--- Given entries ---
------------------------------------
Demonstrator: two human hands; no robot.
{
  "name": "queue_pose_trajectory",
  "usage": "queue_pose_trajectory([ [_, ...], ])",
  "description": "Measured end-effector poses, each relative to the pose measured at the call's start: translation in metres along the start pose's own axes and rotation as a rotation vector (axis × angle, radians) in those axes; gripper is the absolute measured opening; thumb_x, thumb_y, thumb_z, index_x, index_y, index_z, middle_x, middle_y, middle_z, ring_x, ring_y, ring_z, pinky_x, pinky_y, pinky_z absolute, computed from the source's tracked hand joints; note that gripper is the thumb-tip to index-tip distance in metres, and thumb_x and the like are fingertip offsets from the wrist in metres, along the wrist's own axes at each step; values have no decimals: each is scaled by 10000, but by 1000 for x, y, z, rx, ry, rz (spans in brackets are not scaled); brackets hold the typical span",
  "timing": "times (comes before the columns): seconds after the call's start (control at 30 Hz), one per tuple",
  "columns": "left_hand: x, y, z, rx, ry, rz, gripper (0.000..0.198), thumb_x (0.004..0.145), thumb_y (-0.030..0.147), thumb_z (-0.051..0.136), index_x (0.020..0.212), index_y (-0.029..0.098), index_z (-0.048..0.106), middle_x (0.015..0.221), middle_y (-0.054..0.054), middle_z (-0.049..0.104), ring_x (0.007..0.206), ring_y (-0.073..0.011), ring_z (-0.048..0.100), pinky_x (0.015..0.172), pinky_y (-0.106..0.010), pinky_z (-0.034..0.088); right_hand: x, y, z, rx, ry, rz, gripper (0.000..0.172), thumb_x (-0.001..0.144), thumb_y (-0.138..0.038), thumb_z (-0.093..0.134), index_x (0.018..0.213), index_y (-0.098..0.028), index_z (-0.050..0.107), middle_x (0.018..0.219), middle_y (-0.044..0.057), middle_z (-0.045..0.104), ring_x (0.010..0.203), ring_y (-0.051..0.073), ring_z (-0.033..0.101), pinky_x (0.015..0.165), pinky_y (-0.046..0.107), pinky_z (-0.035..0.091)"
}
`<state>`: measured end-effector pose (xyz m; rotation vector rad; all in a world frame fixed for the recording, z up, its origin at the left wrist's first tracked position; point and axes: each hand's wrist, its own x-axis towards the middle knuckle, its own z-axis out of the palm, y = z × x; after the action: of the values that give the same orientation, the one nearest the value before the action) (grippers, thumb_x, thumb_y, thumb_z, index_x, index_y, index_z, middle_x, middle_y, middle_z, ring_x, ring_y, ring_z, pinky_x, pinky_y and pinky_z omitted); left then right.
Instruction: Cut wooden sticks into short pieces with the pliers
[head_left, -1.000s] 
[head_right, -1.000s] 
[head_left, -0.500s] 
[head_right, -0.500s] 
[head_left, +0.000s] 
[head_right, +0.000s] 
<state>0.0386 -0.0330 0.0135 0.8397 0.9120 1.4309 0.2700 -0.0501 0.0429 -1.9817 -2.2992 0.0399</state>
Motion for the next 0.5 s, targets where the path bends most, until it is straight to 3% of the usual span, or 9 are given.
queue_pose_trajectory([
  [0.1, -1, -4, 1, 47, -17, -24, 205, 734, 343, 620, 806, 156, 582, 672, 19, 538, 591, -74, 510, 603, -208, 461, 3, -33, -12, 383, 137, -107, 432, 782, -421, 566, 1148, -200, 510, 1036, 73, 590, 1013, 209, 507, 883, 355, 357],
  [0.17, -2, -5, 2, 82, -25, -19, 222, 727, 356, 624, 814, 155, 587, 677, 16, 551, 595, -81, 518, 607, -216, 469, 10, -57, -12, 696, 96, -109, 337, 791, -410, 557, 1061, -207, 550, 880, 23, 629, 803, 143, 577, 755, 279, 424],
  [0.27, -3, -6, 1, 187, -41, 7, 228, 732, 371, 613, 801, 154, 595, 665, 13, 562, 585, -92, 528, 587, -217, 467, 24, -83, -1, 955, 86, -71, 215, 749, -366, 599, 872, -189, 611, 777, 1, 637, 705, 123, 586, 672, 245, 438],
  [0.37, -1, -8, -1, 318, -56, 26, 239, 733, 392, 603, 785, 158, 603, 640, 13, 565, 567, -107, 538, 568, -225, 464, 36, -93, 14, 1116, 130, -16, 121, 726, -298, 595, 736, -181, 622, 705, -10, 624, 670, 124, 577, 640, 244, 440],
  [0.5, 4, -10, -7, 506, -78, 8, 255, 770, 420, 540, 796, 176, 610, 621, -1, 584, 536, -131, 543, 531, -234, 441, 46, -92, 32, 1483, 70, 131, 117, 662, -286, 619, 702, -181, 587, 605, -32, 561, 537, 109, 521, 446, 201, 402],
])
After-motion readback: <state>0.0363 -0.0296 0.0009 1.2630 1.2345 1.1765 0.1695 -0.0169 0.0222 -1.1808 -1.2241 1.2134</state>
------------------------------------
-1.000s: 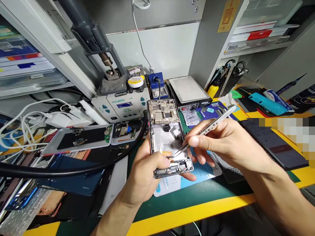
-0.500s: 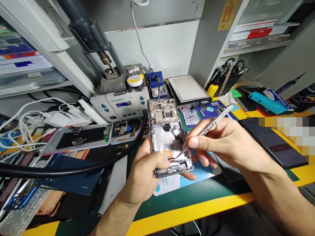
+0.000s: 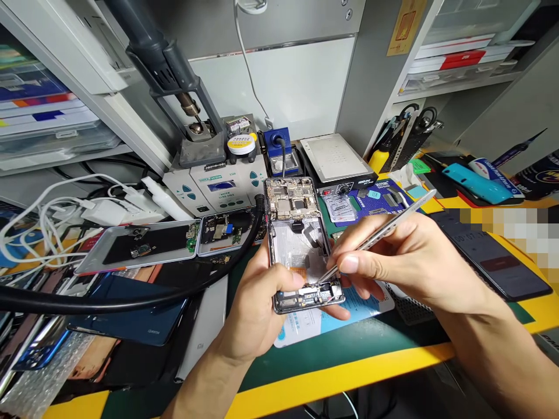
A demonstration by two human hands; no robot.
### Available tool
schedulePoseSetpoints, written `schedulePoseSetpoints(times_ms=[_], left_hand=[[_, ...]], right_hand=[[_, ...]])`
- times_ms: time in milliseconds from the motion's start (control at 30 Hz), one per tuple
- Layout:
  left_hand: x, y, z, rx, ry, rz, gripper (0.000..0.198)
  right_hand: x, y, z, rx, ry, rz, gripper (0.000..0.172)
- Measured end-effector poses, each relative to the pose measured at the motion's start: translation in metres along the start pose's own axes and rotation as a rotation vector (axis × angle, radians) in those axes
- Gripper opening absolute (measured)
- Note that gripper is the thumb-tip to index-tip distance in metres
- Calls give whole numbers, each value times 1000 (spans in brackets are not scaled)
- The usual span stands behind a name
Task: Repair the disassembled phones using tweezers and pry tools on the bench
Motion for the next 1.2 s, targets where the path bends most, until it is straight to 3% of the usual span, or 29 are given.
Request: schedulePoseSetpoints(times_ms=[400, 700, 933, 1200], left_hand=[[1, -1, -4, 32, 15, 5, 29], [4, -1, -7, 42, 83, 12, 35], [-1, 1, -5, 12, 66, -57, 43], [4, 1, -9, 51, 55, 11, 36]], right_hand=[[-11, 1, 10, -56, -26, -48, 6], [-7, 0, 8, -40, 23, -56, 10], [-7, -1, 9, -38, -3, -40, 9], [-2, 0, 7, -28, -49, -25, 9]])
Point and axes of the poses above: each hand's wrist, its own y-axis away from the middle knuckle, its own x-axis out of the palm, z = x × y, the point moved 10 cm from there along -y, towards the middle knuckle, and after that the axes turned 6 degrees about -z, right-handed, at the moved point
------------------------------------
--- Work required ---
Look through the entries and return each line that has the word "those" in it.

--- Your response ---
  "description": "Measured end-effector poses, each relative to the pose measured at the call's start: translation in metres along the start pose's own axes and rotation as a rotation vector (axis × angle, radians) in those axes; gripper is the absolute measured opening; thumb_x, thumb_y, thumb_z, index_x, index_y, index_z, middle_x, middle_y, middle_z, ring_x, ring_y, ring_z, pinky_x, pinky_y, pinky_z absolute, computed from the source's tracked hand joints; note that gripper is the thumb-tip to index-tip distance in metres, and thumb_x and the like are fingertip offsets from the wrist in metres, along the wrist's own axes at each step; values have no decimals: each is scaled by 10000, but by 1000 for x, y, z, rx, ry, rz (spans in brackets are not scaled); brackets hold the typical span",
- Measured end-effector poses, each relative to the pose measured at the motion's start: translation in metres along the start pose's own axes and rotation as a rotation vector (axis × angle, radians) in those axes

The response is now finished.